◆ **THE DATA**:
•••

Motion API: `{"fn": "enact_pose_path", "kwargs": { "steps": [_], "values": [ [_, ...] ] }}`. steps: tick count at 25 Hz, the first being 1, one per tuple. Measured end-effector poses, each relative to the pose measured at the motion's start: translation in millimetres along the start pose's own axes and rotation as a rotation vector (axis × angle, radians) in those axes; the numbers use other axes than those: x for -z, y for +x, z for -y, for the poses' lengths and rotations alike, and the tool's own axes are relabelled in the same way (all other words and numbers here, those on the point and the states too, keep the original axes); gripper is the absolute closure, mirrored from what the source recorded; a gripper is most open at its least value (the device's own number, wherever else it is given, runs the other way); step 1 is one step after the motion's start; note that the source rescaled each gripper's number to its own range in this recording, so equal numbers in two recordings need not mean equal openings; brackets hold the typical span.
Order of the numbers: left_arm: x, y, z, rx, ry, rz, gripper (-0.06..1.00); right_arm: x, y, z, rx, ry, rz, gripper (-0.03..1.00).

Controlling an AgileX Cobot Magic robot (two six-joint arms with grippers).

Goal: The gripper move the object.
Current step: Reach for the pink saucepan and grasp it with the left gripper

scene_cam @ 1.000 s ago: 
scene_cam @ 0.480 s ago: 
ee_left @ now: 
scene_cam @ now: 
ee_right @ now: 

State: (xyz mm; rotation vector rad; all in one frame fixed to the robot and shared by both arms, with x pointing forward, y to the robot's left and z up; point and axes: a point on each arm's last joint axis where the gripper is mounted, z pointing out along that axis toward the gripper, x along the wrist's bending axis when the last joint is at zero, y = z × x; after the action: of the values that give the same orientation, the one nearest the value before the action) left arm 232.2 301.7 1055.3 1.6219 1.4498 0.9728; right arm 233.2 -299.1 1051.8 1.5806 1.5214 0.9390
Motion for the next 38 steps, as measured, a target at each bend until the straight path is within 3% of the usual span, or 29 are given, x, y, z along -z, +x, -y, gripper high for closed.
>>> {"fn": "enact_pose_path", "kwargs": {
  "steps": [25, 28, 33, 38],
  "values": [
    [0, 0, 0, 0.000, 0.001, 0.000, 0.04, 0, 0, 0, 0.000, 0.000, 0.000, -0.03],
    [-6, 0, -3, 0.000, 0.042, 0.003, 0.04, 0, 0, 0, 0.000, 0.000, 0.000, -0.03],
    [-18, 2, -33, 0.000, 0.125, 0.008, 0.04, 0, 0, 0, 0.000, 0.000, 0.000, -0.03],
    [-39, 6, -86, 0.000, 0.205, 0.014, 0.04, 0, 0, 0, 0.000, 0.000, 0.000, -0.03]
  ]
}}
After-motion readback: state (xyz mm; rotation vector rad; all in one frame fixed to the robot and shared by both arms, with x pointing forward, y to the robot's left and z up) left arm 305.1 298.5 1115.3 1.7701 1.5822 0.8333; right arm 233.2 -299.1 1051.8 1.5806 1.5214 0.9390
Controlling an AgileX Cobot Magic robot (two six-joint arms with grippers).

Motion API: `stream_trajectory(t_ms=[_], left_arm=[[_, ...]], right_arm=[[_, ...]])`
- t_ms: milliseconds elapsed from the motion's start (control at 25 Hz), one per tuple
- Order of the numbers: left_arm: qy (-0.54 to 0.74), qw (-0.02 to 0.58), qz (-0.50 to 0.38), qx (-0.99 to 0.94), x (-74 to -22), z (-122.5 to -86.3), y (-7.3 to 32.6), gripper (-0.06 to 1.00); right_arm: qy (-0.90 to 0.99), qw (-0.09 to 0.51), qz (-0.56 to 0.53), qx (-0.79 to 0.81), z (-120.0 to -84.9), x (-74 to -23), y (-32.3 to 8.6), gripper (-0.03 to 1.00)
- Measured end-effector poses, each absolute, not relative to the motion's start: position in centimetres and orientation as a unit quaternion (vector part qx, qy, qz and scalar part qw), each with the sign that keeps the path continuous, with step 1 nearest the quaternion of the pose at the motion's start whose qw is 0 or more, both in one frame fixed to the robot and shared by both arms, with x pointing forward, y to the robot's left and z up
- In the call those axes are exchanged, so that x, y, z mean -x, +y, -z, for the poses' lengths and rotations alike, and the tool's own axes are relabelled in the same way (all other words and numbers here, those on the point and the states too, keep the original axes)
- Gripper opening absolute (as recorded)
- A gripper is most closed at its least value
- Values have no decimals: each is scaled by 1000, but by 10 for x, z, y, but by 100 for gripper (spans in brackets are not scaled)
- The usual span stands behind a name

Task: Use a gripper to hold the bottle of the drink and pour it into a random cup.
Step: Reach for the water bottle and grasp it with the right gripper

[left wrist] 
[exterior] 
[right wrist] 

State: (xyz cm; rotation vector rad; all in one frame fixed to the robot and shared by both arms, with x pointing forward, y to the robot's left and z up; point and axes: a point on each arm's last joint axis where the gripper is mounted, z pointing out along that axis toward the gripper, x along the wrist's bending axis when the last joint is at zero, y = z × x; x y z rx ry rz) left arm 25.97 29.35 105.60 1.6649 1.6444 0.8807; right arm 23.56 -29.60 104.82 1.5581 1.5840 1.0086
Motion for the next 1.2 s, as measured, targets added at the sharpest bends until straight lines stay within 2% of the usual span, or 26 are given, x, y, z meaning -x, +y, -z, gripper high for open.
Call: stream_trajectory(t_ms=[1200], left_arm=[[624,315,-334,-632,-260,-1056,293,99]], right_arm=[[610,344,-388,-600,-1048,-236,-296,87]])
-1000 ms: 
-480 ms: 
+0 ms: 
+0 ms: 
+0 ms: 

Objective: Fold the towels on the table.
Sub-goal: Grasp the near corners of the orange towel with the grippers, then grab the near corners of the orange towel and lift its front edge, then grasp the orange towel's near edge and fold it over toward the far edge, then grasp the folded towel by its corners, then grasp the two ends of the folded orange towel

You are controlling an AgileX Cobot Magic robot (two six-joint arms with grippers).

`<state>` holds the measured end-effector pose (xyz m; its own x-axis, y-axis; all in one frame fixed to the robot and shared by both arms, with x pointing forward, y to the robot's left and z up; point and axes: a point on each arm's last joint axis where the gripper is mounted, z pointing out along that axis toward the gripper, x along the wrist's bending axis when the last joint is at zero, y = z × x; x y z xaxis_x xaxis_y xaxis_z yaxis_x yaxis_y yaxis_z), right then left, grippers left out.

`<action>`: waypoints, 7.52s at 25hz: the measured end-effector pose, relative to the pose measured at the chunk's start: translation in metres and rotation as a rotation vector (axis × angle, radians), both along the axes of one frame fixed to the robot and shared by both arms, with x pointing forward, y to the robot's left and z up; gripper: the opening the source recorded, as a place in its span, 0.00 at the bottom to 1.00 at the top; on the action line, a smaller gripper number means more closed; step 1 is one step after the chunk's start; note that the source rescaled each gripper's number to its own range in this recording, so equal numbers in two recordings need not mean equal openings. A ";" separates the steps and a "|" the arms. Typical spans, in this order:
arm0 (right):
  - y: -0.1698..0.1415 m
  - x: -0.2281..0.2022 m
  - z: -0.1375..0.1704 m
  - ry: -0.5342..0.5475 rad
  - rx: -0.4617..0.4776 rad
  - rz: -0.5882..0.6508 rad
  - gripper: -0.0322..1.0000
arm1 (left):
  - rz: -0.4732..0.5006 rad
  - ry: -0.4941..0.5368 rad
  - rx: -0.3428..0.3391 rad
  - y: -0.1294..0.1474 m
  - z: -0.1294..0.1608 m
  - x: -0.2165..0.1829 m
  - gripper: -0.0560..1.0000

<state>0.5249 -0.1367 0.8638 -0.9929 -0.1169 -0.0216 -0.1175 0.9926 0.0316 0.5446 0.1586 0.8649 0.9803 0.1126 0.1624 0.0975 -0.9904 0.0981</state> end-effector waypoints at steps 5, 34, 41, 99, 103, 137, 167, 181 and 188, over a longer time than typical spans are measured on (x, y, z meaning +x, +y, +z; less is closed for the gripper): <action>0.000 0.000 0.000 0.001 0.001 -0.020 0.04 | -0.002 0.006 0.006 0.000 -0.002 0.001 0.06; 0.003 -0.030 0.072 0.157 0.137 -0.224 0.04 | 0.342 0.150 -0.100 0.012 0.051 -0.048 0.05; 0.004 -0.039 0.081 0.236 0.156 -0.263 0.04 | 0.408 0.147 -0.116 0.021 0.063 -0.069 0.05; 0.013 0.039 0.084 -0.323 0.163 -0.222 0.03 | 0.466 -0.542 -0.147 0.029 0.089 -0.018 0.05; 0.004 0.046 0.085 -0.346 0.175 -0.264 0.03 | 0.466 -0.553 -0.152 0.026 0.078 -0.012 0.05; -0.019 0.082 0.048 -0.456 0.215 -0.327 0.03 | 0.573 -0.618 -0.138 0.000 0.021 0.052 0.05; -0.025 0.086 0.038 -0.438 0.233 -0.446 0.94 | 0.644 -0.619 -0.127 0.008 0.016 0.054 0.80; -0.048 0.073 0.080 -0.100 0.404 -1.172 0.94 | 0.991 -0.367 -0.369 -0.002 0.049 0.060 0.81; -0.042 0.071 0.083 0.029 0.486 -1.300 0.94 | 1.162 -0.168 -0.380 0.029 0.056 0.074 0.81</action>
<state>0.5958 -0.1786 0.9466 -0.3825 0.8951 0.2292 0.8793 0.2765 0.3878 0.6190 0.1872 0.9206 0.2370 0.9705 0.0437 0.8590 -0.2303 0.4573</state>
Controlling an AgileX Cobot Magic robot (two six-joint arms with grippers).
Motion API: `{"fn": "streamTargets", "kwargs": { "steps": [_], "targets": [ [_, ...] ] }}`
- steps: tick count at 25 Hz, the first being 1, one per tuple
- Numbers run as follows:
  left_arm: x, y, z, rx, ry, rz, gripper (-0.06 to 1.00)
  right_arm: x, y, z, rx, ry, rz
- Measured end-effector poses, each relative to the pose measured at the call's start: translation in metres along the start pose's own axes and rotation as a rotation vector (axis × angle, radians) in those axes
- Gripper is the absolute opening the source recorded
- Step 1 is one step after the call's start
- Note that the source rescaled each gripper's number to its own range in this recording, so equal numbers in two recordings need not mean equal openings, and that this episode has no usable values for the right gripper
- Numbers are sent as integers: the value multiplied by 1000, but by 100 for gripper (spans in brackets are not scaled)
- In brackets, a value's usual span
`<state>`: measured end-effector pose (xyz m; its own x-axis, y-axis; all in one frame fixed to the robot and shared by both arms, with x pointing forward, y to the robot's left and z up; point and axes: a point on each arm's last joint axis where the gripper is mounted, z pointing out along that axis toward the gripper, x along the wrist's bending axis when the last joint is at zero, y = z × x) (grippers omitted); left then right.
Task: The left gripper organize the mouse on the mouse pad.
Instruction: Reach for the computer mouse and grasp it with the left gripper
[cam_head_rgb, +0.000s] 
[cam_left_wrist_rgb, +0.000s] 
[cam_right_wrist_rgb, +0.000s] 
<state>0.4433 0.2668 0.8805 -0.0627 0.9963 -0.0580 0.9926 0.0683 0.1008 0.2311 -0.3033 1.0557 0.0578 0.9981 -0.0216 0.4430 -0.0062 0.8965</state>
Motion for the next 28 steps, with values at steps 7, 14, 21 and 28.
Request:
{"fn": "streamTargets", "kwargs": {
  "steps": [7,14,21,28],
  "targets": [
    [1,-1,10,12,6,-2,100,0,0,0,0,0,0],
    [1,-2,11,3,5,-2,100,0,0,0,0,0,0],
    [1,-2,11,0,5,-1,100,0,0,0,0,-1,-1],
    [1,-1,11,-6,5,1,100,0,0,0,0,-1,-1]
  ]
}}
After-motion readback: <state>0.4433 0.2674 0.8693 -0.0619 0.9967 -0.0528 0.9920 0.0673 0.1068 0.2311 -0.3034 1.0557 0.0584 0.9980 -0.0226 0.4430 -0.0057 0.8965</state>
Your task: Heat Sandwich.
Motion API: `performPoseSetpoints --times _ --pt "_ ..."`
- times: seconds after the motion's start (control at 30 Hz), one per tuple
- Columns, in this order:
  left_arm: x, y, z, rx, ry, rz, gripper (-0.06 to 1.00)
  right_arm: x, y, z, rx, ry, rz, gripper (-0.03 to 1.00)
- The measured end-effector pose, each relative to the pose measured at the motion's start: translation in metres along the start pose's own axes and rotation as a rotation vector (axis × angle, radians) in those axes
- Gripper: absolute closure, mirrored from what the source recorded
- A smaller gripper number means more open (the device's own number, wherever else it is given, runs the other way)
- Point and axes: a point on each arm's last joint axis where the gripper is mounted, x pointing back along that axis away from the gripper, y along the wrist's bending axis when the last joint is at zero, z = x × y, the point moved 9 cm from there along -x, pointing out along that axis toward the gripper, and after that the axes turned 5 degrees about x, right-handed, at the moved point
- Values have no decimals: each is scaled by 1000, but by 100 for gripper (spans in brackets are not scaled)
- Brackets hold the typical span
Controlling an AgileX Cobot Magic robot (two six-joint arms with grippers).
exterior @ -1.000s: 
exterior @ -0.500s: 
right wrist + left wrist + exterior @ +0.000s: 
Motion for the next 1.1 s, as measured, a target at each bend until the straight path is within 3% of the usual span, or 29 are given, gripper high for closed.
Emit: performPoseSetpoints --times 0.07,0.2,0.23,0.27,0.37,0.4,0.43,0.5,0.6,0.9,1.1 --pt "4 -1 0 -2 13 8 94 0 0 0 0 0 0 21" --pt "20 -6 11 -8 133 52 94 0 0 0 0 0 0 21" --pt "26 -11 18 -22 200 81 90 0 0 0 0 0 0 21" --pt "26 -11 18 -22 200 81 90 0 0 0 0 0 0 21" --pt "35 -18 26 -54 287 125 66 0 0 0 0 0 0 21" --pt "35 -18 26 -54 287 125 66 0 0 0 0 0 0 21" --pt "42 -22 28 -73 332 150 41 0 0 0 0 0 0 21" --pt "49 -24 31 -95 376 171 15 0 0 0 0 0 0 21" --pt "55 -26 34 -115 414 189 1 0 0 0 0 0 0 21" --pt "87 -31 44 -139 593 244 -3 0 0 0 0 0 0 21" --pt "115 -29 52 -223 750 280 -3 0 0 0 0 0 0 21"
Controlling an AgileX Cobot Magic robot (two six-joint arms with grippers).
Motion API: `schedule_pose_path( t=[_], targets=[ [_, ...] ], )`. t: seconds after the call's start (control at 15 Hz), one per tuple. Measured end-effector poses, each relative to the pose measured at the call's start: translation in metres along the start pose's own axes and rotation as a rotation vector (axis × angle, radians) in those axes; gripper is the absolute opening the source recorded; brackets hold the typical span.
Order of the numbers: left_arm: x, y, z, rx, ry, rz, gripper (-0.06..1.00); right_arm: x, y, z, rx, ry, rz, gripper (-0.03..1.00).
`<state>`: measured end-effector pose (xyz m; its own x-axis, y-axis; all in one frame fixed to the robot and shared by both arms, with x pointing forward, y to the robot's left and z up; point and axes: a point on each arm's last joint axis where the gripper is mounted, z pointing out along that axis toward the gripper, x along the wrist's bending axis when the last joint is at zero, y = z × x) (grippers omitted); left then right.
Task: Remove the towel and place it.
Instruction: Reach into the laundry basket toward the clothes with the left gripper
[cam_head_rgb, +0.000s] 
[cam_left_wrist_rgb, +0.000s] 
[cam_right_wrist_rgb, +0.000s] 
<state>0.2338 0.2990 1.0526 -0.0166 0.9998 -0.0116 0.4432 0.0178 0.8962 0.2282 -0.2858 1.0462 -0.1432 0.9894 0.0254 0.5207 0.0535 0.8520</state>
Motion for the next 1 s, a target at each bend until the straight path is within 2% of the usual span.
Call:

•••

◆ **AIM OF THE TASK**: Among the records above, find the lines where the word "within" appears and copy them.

◆ **EXERCISE OUTPUT**:
Motion for the next 38 steps, as measured, a target at each bend until the straight path is within 3% of the usual span, or 29 are given, x, y, z along -z, +x, -y, gripper high for closed.
Motion for the next 1.2 s, as measured, targets added at the sharpest bends until straight lines stay within 2% of the usual span, or 26 are given, x, y, z meaning -x, +y, -z, gripper high for open.
Motion for the next 1.1 s, as measured, a target at each bend until the straight path is within 3% of the usual span, or 29 are given, gripper high for closed.
Motion for the next 1 s, a target at each bend until the straight path is within 2% of the usual span.

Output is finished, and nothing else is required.